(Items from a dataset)
Start of Block
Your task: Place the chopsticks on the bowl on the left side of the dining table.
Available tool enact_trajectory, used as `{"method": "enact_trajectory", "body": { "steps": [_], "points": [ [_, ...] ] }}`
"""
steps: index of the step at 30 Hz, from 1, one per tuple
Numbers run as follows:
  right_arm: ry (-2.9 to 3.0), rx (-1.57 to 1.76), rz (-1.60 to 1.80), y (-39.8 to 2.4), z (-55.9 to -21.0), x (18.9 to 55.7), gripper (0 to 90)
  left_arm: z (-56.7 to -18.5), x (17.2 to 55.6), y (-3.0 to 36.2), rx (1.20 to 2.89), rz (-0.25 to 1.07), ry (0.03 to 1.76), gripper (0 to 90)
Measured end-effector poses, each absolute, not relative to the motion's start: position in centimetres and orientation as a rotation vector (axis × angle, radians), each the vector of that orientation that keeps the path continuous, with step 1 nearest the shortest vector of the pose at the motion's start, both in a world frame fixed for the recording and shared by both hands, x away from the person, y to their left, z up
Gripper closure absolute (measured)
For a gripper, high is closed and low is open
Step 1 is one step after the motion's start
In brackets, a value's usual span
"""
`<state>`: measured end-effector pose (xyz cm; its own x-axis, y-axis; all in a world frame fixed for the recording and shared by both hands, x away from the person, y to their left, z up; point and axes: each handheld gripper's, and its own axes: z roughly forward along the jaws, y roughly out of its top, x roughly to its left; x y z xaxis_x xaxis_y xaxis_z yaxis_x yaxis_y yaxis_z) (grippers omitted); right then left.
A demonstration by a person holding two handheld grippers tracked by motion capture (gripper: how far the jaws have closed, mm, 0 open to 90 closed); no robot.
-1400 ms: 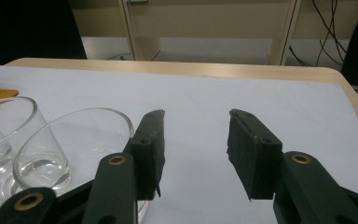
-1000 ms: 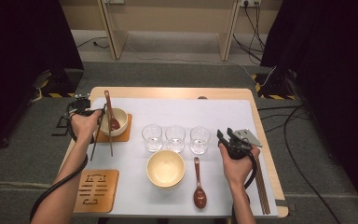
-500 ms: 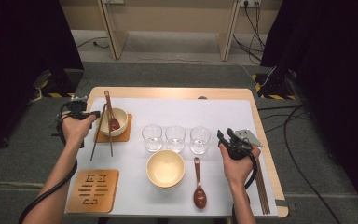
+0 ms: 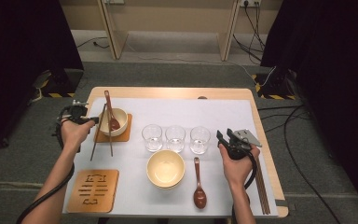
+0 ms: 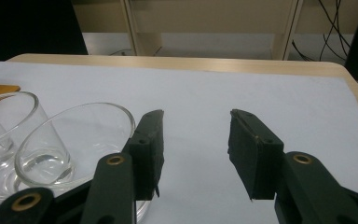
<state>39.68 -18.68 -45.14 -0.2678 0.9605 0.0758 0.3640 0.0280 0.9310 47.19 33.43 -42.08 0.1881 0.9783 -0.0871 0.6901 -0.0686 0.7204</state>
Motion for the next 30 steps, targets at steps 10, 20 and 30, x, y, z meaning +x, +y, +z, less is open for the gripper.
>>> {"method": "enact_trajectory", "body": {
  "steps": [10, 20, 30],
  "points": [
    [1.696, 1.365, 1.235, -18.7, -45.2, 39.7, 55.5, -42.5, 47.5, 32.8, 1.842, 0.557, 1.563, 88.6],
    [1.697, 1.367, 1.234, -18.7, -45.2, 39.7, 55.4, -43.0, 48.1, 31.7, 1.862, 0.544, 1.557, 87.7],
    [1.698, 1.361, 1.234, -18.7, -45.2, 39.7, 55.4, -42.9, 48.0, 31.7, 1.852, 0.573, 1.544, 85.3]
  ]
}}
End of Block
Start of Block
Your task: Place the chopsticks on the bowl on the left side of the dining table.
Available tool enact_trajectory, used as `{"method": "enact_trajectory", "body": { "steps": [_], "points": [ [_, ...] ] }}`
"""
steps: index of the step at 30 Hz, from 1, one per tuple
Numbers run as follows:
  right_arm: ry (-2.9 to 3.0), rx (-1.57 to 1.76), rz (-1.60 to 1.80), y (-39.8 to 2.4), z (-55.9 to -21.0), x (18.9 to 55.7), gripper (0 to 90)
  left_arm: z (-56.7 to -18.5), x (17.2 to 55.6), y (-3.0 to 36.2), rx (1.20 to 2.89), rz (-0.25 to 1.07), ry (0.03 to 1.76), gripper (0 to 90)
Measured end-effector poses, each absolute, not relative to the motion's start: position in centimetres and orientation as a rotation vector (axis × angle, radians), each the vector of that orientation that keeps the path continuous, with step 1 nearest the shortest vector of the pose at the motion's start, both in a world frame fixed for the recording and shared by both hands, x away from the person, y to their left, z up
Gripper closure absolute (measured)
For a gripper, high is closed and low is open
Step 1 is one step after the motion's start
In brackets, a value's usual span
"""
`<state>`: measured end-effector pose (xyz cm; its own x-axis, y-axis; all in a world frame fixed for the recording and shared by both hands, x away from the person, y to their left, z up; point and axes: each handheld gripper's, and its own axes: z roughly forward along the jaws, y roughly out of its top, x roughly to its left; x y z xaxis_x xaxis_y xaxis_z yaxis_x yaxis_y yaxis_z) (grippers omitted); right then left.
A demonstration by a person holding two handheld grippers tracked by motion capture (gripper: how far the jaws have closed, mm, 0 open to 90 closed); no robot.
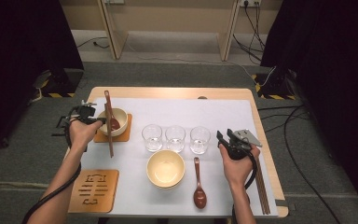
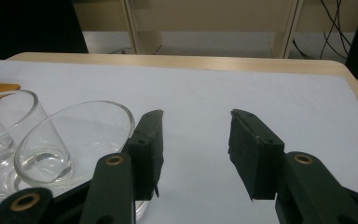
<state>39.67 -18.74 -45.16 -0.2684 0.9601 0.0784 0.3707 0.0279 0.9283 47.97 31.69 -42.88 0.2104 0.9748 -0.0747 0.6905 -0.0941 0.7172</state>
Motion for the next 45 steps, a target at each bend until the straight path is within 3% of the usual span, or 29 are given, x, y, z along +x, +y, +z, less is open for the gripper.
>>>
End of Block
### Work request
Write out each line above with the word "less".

### Answer box
Motion for the next 30 steps, targets at steps 10, 20 and 30, x, y, z meaning +x, +y, +z, less is open for the gripper.
Motion for the next 45 steps, a target at each bend until the straight path is within 3% of the usual span, or 29 are given, x, y, z along +x, +y, +z, less is open for the gripper.

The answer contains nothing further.